The staff followed, dragging Topher with them.
The suite door clicked shut.
His fangs pierced her wrist cleanly. There wasn't much left to drain, but it was sweet, like mead. The taste of it lingered on his tongue as he opened his wrist for her.
He didn’t feed her like he had Topher. He gave. He gave her blood. He gave her part of him. He gave her life. Blood filled her veins in a slow, deliberate pull — his power entwined in every cell. It wasn’t fast. It wasn’t flashy. It was final. The act that could not be undone.
But as the blood entered her — something happened.
He felt it.
Not the usual release. Not the cold burn of legacy being passed.
This was presence.
Her essence surged up to meet him — not after the fact, not distantly, not years later when the bond might develop — but now. It wrapped around him like smoke, like memory. Her body was still, but her soul… her soul reached back.
Ezekial froze, her lips still pressed to his wrist. His breath caught.
No one ever felt a turn.
Not like this.
But he could feel her — not just her hunger, not just the flicker of survival. He felt her.
Felt the moment her blood turned to fire.
Felt the moment her old heart stopped — and something new began.
It rocked through him, this impossible tether. Like the heartbeat of a star being born.

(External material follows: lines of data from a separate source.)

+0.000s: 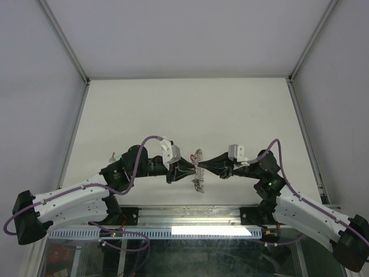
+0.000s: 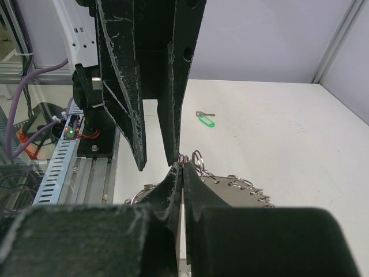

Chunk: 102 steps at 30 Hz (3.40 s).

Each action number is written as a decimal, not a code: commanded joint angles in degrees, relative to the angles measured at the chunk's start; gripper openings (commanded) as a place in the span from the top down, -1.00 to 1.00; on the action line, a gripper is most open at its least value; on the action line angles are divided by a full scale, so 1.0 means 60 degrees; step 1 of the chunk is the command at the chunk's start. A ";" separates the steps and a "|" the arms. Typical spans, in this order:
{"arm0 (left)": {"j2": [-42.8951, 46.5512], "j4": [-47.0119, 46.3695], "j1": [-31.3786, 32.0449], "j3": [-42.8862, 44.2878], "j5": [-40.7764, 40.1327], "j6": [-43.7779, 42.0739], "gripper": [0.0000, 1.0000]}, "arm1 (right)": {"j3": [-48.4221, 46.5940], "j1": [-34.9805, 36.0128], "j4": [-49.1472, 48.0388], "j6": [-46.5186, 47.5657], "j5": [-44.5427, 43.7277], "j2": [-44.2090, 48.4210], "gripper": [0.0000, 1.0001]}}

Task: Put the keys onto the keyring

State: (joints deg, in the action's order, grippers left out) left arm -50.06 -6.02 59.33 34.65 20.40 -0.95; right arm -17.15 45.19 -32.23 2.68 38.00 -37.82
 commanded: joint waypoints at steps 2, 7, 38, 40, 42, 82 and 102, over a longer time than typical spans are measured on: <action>0.0347 -0.0132 0.0082 0.0203 -0.0456 -0.0178 0.54 | -0.0543 -0.0029 -0.0511 0.0000 0.0100 0.0207 1.00; 0.0504 -0.0095 0.0074 0.0193 -0.0588 -0.0193 0.56 | -0.0554 -0.0031 -0.0494 0.0041 0.0101 0.0184 1.00; -0.0213 -0.0523 0.0074 0.0324 -0.0306 -0.0267 0.43 | -0.0614 -0.0024 -0.0957 -0.0354 0.0478 -0.0113 1.00; -0.0207 -0.0520 0.0074 0.0306 -0.0310 -0.0266 0.45 | -0.0619 -0.0031 -0.0971 -0.0366 0.0492 -0.0113 1.00; -0.0211 -0.0531 0.0082 0.0292 -0.0321 -0.0266 0.47 | -0.0627 -0.0029 -0.0996 -0.0385 0.0519 -0.0123 1.00; -0.1347 0.5088 0.0082 0.3200 -0.1913 -0.3401 1.00 | -0.2299 -0.0027 0.4925 0.2749 -0.0873 0.0097 0.30; -0.3901 0.9418 0.0087 0.6666 -0.2932 -0.5837 1.00 | -0.0778 -0.0681 -0.0280 -0.1108 0.0926 -0.2049 0.41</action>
State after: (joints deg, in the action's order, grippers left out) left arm -72.97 47.68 59.33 70.13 4.01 -32.86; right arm -23.73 42.39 -18.04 5.23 38.37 -48.10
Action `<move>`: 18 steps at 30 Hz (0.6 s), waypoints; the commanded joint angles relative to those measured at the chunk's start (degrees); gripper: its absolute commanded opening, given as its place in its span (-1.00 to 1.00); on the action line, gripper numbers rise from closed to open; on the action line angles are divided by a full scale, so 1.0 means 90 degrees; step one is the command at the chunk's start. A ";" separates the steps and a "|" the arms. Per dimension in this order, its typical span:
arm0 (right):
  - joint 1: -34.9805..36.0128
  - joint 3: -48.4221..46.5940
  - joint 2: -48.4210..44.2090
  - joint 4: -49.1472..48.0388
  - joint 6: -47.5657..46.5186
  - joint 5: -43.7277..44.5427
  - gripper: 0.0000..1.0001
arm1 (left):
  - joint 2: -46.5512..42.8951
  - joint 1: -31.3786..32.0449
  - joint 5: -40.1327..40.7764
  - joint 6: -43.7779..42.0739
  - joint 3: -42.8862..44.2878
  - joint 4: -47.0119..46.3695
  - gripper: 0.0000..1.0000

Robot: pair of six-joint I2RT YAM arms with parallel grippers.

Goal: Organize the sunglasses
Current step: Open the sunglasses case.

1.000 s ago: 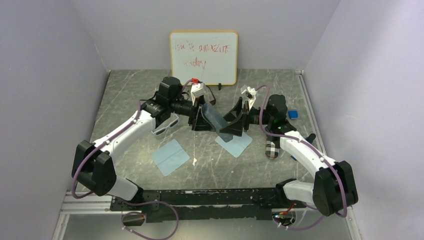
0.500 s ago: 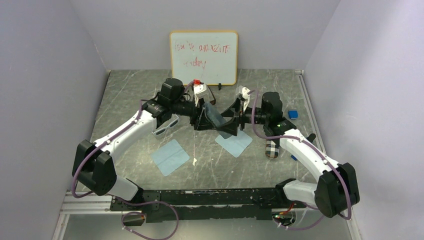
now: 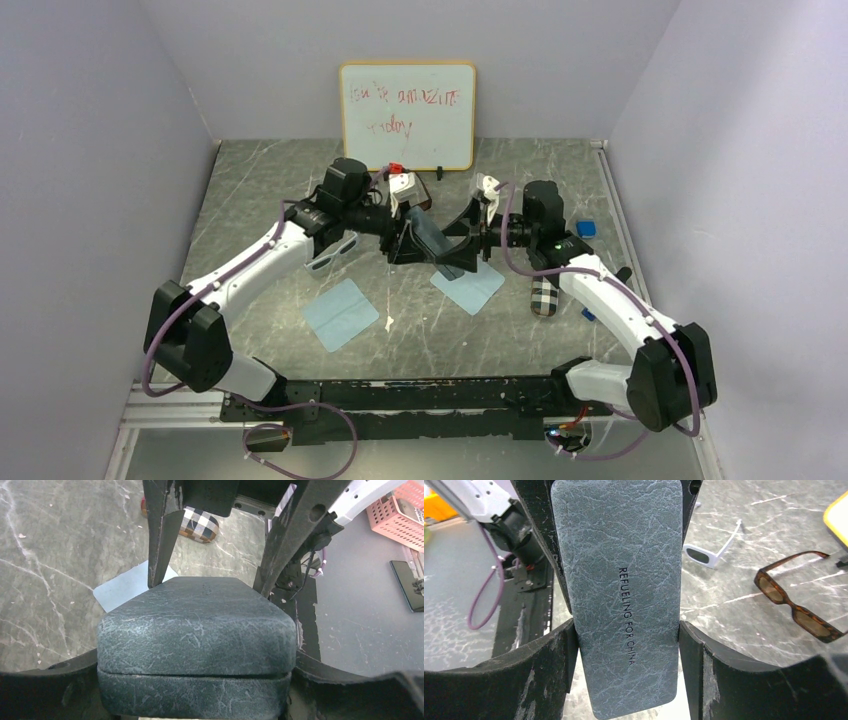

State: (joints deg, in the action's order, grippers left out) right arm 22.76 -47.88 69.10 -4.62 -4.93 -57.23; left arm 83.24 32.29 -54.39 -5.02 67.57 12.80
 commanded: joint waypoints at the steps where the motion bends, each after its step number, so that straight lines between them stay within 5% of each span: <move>1: -0.0336 -0.0245 0.0114 -0.0268 0.0214 -0.0999 -0.20 | -0.0392 0.0015 -0.0605 -0.0407 0.0126 0.0179 -0.90; 11: -0.0990 -0.0112 0.0625 -0.1556 0.1984 -0.1895 -0.11 | -0.0554 0.0013 -0.1020 -0.0706 0.0167 0.0456 -0.90; 18: -0.1107 -0.0162 0.0708 -0.1395 0.1895 -0.1589 0.03 | -0.0652 0.0015 -0.1304 -0.0871 0.0224 0.0659 -0.90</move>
State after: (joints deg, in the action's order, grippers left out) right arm 16.29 -47.94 74.91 -14.90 9.72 -75.55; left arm 82.24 32.71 -59.00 -10.15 67.57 15.40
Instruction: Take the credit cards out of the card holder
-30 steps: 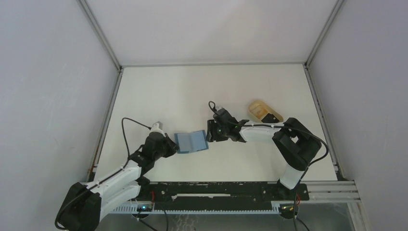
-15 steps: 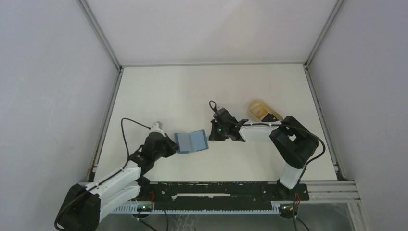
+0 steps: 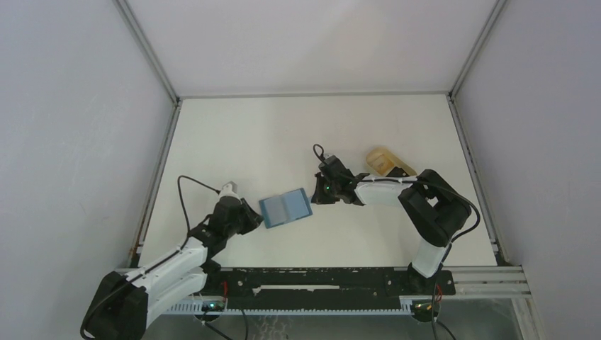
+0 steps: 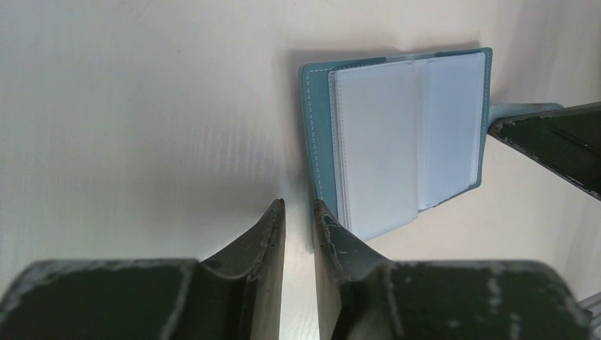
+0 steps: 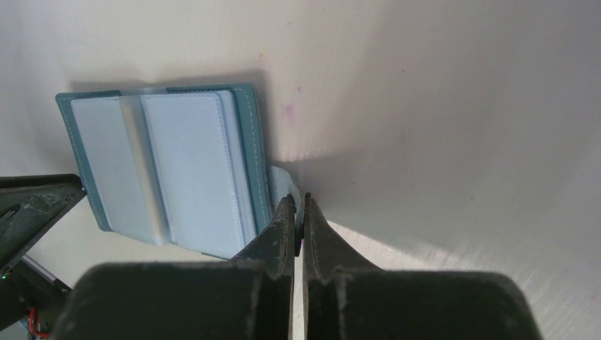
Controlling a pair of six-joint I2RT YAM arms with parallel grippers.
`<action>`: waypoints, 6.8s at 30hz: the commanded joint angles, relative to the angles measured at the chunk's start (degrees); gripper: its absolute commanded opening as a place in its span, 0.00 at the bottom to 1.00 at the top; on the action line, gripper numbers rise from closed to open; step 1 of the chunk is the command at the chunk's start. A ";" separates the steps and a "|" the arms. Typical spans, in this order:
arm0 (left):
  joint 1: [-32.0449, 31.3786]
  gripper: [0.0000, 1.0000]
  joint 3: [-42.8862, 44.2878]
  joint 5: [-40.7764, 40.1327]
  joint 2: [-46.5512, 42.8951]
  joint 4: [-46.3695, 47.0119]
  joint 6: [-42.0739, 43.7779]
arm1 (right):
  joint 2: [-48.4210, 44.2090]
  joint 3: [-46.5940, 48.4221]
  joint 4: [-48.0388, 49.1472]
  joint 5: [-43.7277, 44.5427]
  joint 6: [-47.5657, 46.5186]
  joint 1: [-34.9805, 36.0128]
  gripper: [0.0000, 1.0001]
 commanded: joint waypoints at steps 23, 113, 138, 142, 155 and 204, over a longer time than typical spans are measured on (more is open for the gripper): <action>0.50 0.12 -6.59 3.18 4.46 15.57 -7.24 | -0.36 1.58 0.35 -0.28 0.20 -0.23 0.00; 0.79 0.00 -5.20 -1.06 -0.26 8.29 -4.44 | 4.80 24.84 -8.54 16.38 -18.89 19.81 1.00; 0.79 0.00 -5.13 -1.91 -0.24 7.71 -4.00 | 10.86 4.40 28.48 -30.97 3.98 5.67 0.82; 0.84 0.00 -5.03 -1.71 0.84 8.35 -4.09 | 12.05 3.27 29.90 -29.96 5.66 5.16 0.83; 0.87 0.00 -4.64 -1.44 5.10 11.06 -4.06 | 14.85 3.25 32.06 -28.84 9.21 7.07 0.83; 1.11 0.00 -5.63 -2.33 0.65 7.62 -3.99 | 9.02 0.09 39.04 -31.85 8.47 6.50 0.76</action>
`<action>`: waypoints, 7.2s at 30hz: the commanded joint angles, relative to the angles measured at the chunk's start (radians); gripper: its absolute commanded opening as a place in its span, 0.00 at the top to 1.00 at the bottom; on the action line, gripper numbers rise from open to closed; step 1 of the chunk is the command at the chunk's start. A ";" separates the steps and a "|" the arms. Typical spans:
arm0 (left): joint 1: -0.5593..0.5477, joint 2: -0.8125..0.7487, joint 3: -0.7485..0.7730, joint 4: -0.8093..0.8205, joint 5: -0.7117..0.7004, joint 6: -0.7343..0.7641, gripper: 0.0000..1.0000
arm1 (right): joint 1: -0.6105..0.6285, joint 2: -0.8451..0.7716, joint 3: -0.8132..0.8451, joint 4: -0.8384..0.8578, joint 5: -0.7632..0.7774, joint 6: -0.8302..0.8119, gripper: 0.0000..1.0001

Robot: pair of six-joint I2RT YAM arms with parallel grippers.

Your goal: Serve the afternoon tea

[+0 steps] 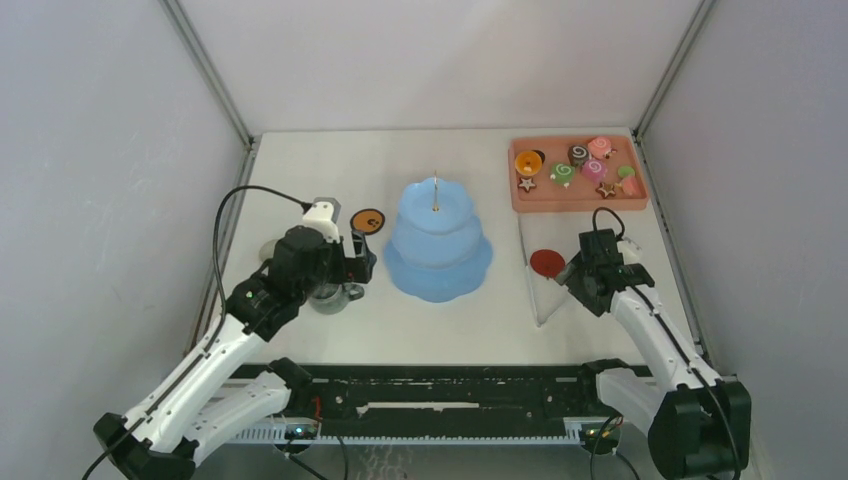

His knees nearly gave out from the force of it.
He gasped — for the first time in a century.
Jaquelyn’s fingers twitched. Her spine arched, not violently, but like she was unfolding — reassembling from the inside out.
The golden light behind her eyes ignited. Not a flicker. A flare.
He gripped her tighter.
“Jaquelyn,” he whispered.
And she heard him.
He felt her hear him.
Her mouth parted — no breath yet, no words — but something ancient moved in the air between them.
The bond wasn’t forming. It had formed. Already whole. Already there.
Her lashes fluttered. Her hand curled in the fabric of his coat. And with that final motion — she inhaled. A full, greedy, gasping breath.
Her back arched, jaw tightening. Her eyes flew open — wild, golden, and lit from within.
She exhaled a sound that wasn’t quite a cry. It was a claim.
Then another breath — deeper — her hand fisting against his chest, pulling him in.
Alive.
Changed.
His.
And he — irrevocably — was hers too.